**HOW TO COMPLETE THIS TASK**
Repeat the data exactly as it appears.

**AVAILABLE DATA**
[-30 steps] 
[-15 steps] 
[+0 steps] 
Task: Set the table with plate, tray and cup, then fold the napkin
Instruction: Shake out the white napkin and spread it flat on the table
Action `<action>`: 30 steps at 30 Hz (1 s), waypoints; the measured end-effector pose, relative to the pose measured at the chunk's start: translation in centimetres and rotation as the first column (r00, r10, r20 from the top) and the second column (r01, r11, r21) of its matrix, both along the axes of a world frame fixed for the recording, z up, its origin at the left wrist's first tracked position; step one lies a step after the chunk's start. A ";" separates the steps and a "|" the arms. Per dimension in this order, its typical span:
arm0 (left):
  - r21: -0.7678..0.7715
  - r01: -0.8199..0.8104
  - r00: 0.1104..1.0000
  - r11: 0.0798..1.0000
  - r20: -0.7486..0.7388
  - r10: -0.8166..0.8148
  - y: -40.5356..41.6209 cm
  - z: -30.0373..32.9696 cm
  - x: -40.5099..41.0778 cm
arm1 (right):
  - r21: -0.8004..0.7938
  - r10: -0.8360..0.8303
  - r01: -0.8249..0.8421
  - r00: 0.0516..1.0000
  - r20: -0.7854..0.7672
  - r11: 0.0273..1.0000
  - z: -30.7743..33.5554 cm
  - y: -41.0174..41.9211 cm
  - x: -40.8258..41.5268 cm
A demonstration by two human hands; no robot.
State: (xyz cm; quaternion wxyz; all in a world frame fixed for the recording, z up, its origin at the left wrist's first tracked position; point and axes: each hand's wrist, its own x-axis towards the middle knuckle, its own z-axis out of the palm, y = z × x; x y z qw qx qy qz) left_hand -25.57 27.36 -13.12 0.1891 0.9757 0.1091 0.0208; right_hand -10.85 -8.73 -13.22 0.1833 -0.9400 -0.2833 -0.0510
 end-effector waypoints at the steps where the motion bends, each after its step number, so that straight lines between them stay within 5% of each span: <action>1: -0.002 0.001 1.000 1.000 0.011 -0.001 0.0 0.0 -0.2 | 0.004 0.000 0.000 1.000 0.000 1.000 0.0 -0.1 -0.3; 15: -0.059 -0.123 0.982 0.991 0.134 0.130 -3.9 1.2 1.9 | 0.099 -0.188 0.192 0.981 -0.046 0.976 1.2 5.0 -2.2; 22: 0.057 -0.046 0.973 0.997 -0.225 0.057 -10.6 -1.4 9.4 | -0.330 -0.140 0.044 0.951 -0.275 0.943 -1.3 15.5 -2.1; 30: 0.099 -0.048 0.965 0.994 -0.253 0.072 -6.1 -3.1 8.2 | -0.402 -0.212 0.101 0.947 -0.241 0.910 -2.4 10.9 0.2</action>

**EXERCISE ANSWER**
[-30 steps] 
[-15 steps] 
[+0 steps] 
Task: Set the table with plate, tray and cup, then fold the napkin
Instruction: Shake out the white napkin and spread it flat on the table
Action `<action>`: 30 steps at 30 Hz (1 s), waypoints; the measured end-effector pose, relative to the pose measured at the chunk's start: translation in centimetres and rotation as the first column (r00, r10, r20 from the top) and the second column (r01, r11, r21) of its matrix, both along the axes of a world frame fixed for the recording, z up, its origin at the left wrist's first tracked position; step one lies a step after the chunk's start. A ";" separates the steps and a "|" the arms. Per dimension in this order, its typical span:
arm0 (left):
  - r21: -0.7678..0.7715
  - r01: -0.8199..0.8104
  - r00: 0.1104..1.0000
  - r11: 0.0798..1.0000
  - r20: -0.7486..0.7388
  - r10: -0.8166..0.8148
  - y: -40.5356..41.6209 cm
  - z: -30.0373..32.9696 cm
  - x: -40.5099..41.0778 cm
arm1 (right):
  - r21: -0.8004..0.7938
  - r10: -0.8360..0.8303
  - r01: -0.8249..0.8421
  - r00: 0.0516..1.0000
  - r20: -0.7854..0.7672
  - r11: 0.0273..1.0000
  - z: -30.7743..33.5554 cm
  - y: -41.0174..41.9211 cm
  - x: -40.8258..41.5268 cm
A demonstration by two human hands; no robot.
State: (xyz cm; quaternion wxyz; all in a world frame fixed for the recording, z up, its origin at the left wrist's first tracked position; point and axes: each hand's wrist, its own x-axis towards the middle knuckle, its own z-axis out of the palm, y = z × x; x y z qw qx qy qz) left_hand -25.57 27.36 -13.12 0.1891 0.9757 0.1091 0.0208; right_hand -10.85 -8.73 -13.22 0.1833 -0.9400 -0.2833 -0.0510
 end-effector waypoints at the steps where the motion bends, each after its step number, so that straight lines between them stay within 5% of each span: <action>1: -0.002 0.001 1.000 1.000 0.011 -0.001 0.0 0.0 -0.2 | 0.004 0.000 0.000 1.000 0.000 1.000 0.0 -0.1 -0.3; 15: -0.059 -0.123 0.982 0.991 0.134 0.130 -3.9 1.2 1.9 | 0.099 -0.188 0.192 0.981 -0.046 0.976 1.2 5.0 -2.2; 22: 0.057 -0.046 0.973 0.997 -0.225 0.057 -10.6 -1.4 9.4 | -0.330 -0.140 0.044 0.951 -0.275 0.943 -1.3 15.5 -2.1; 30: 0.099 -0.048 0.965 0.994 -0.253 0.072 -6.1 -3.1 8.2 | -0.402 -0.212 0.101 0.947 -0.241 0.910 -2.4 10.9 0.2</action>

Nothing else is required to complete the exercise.